Test ID SPNEU Streptococcus pneumoniae Antigen, Random, Urine


Ordering Guidance


Pneumococcal pneumonia is best diagnosed by sputum culture. For more information, see SPUTS / Bacterial Culture, Aerobic, Respiratory with Antimicrobial Susceptibilities, Varies.



Specimen Required


Supplies: Urine Tubes, 10 mL (T068)

Container/Tube: Plastic, 10-mL urine tube

Specimen Volume: 2 mL

Collection Instructions:

1. Collect a random urine specimen.

2. No preservative.

3. Excessively bloody or very turbid specimens containing protein, cells, or particulates will be canceled as they can inhibit the function of the test.

4. Centrifuging to remove particulates is not approved.

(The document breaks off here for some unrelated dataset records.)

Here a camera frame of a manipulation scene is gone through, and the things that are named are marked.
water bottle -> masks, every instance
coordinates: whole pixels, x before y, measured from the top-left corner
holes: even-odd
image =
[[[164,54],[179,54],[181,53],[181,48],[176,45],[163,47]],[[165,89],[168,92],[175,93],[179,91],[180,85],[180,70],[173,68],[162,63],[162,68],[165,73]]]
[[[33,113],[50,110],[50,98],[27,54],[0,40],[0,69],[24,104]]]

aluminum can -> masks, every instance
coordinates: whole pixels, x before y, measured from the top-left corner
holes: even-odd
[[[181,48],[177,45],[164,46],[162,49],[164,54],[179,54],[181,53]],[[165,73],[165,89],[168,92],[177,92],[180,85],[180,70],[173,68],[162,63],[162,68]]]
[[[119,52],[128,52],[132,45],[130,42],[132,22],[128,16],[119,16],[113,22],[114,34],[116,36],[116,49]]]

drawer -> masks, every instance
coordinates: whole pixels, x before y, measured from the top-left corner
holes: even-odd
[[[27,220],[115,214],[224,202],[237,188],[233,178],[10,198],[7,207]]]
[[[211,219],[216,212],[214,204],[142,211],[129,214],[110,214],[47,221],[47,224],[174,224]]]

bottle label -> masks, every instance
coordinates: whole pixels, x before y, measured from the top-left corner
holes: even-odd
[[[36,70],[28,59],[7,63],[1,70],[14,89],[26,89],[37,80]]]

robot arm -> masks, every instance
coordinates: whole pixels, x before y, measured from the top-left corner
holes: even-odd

5. Specimens with any dyes or unnatural color are not acceptable and will be canceled.


Forms

If not ordering electronically, complete, print, and send Infectious Disease Serology Test Request (T916) with the specimen.

Secondary ID

83150

Useful For

Rapid diagnosis of pneumococcal pneumonia

Method Name

Immunochromatographic Membrane Assay

Reporting Name

Streptococcus pneumoniae Ag, U

Specimen Type

Urine

Specimen Minimum Volume

0.25 mL

Specimen Stability Information

Specimen Type Temperature Time
Urine Refrigerated (preferred) 14 days
  Frozen  14 days
  Ambient  24 hours

Clinical Information

Streptococcus pneumoniae is the most frequently encountered bacterial agent of community-acquired pneumonia (CAP). Because of the significant morbidity and mortality associated with pneumococcal pneumonia, septicemia, and meningitis, it is important to have diagnostic test methods available that can provide a rapid diagnosis. In instances where empirical antibiotics are provided for CAP without culture confirmation of S pneumoniae, antigen testing may be useful.

Reference Values

Negative

Cautions

A negative result does not exclude Streptococcus pneumoniae infection.

 

A diagnosis of S pneumoniae infection must take into consideration all test results, culture results, and the clinical presentation of the patient.

 

S pneumoniae vaccine may cause false-positive results, especially in patients who have received the vaccine within 5 days of having the test performed.

 

This assay has not been validated for use with body fluids other than urine or cerebrospinal fluid.

 

The performance of this assay in patients who have received antibiotics for more than 24 hours has not been established.

 

The accuracy of this assay has not been proven in small children.

Day(s) Performed

Sunday through Friday

Report Available

Same day/1 day

Performing Laboratory

Mayo Clinic Laboratories in Rochester

Test Classification

This test has been cleared, approved, or is exempt by the US Food and Drug Administration and is used per manufacturer's instructions. Performance characteristics were verified by Mayo Clinic in a manner consistent with CLIA requirements.

CPT Code Information

87899

NY State Approved

Yes